▶ _Task_:
Repeat the lines of the data that follow, please, starting at the first and stopping after the one with "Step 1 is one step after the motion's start".

▶ _Material provided_:
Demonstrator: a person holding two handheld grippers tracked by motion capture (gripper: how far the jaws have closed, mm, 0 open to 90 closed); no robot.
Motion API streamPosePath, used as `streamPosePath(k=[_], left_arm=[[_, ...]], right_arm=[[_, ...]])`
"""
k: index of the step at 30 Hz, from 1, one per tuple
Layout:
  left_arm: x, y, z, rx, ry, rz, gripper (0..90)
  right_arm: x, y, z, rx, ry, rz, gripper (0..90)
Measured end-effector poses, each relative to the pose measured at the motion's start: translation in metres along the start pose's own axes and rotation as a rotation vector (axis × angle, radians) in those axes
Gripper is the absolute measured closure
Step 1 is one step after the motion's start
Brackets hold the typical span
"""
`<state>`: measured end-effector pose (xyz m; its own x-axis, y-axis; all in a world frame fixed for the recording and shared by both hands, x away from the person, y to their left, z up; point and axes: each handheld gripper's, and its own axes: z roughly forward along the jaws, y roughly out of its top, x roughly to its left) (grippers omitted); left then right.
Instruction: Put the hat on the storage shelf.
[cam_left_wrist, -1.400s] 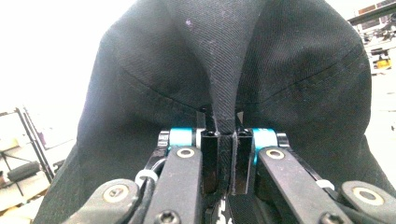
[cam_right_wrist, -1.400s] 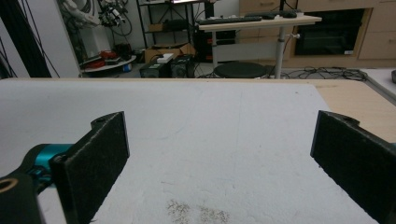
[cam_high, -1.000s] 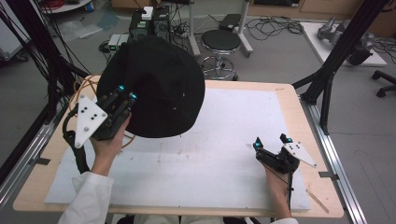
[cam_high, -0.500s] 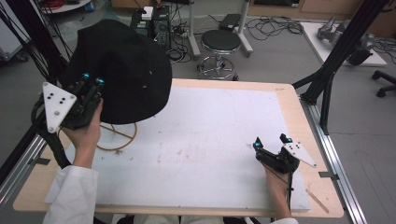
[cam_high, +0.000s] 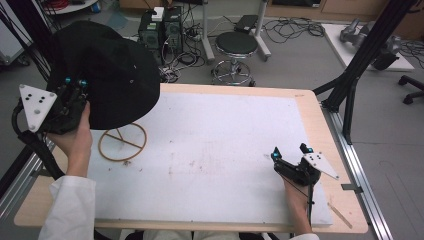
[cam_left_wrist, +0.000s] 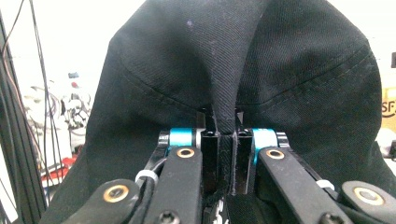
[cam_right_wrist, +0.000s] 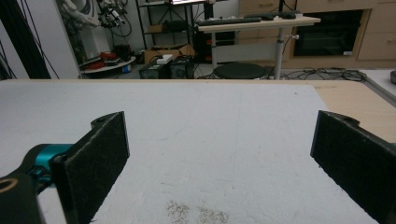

▶ _Finished task_:
Demonstrator: a person holding two handheld grippers tracked by motion capture (gripper: how far the jaws have closed, mm, 0 open to 90 closed); no robot.
Motion API streamPosePath, used as `streamPosePath(k=[_], left_arm=[[_, ...]], right_arm=[[_, ...]])`
"""
k: index of the step at 30 Hz, from 1, one per tuple
Layout:
  left_arm: x, y, z, rx, ry, rz, gripper (0..90)
  right_arm: x, y, z, rx, ry, rz, gripper (0..90)
Measured end-effector poses, each relative to the pose measured at the motion's start: translation in metres along the start pose's own axes and rotation as a rotation vector (axis × angle, radians) in those axes
Gripper is the absolute measured closure
Step 1 is one step after the motion's start

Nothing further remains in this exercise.